Greg Hickey is a wonderfully gifted author, and “The Friar’s Lantern” is extremely articulate and well-written. Add to this that the author is also, evidently, a talented mathematician and sociologist, and you might have some idea of what to expect from this entertaining, engrossing first person role-play challenge. Be warned, though, if you are expecting action, or the excitement of the Fighting Fantasy series, this is not what you will find; in this respect, perhaps the book’s title will fool some: what it actually refers to is the elusive nature of the protagonist’s (reader’s) challenge. Don’t expect a broad range of adventure scenarios: there aren’t many decisions to make, and any two real story arcs: will you win the million dollars, and how will you find the murder defendant? However, the dilemmas are complex and extremely detailed – perhaps too detailed for those who are reading for relaxation and leisure; I would really only recommend this book to those who are truly interested in testing their brain, and that it should be treated in the same way as any other conundrum or puzzle – entertainment for this very reason.
I do not want to take anything away from this book: it is undeniably high quality, the trial scenes are well researched, and the mathematical puzzles are, I am sure, very well constructed. I read the book in one sitting, though, of course, given the nature of it, I didn’t read every part of it – to experience every combination would require playing it several times (I’m sure Greg would be able to accurately tell you how many). One point I noted, when reading the .pdf version, is that the page decision options were not hyperlinked, and I feel that in the ebook they should be, because when moving where required, I was trying not to accidentally read anything which might spoil any future reads.
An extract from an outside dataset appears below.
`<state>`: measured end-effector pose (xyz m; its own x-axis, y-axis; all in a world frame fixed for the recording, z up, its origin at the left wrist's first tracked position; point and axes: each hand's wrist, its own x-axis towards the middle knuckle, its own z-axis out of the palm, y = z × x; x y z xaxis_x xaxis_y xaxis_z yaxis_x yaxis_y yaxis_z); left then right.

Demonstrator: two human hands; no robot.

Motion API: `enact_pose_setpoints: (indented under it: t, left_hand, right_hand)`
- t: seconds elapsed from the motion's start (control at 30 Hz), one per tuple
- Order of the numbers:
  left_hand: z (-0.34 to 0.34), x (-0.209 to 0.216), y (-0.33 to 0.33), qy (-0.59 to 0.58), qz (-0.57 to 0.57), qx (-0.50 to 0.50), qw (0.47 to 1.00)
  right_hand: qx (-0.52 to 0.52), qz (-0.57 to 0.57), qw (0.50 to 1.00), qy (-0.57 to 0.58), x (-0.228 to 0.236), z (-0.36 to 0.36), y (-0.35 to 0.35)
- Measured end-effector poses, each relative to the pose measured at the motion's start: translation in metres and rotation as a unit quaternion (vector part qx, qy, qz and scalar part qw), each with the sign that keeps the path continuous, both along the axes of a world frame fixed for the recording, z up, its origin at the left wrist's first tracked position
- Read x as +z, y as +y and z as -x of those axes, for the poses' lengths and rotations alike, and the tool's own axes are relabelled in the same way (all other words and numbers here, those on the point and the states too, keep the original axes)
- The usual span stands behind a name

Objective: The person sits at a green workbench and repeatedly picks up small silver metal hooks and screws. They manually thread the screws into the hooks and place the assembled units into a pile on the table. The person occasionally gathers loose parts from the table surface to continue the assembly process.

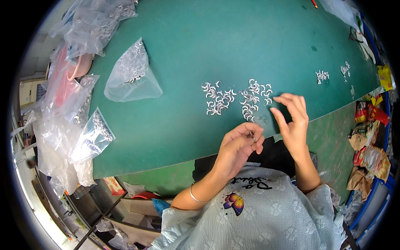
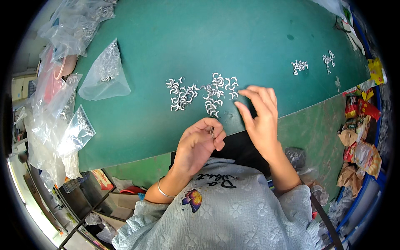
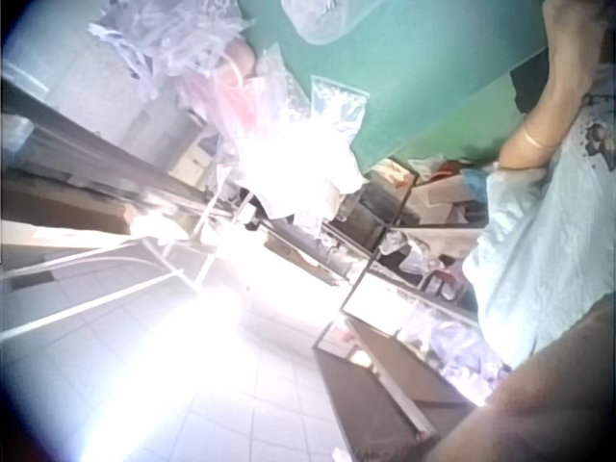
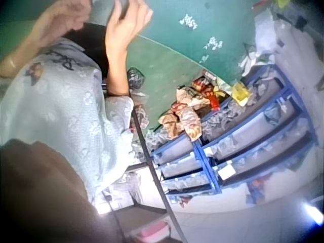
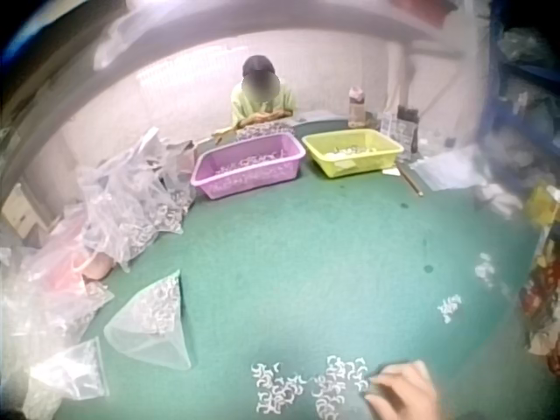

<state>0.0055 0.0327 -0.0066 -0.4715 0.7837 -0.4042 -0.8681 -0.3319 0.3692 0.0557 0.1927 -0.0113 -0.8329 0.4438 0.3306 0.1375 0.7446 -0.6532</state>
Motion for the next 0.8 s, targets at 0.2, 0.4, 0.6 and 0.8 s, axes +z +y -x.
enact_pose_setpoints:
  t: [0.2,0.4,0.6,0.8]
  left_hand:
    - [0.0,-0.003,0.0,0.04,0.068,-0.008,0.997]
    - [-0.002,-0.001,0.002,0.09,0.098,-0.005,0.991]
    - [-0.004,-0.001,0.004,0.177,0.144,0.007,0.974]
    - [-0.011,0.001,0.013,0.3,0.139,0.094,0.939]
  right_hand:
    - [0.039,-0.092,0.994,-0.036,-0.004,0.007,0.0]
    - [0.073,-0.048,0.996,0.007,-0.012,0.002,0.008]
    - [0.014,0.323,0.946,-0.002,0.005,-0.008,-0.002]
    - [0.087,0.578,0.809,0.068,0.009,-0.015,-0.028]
I felt, on occasions, that Hickey was pitting his own wit against that of the reader, and I was also of the opinion that perhaps the incredibly detailed narrative would have benefitted from a few more commas, in some long and wordy sentences, to help the pace of its flow. But, that said, the narrative is gripping, and the quality of this book is unquestionable; Greg Hickey is a tremendously good author, and “The Friar’s Lantern” is a great book, which I highly recommend for more discerning or academically-minded fiction readers.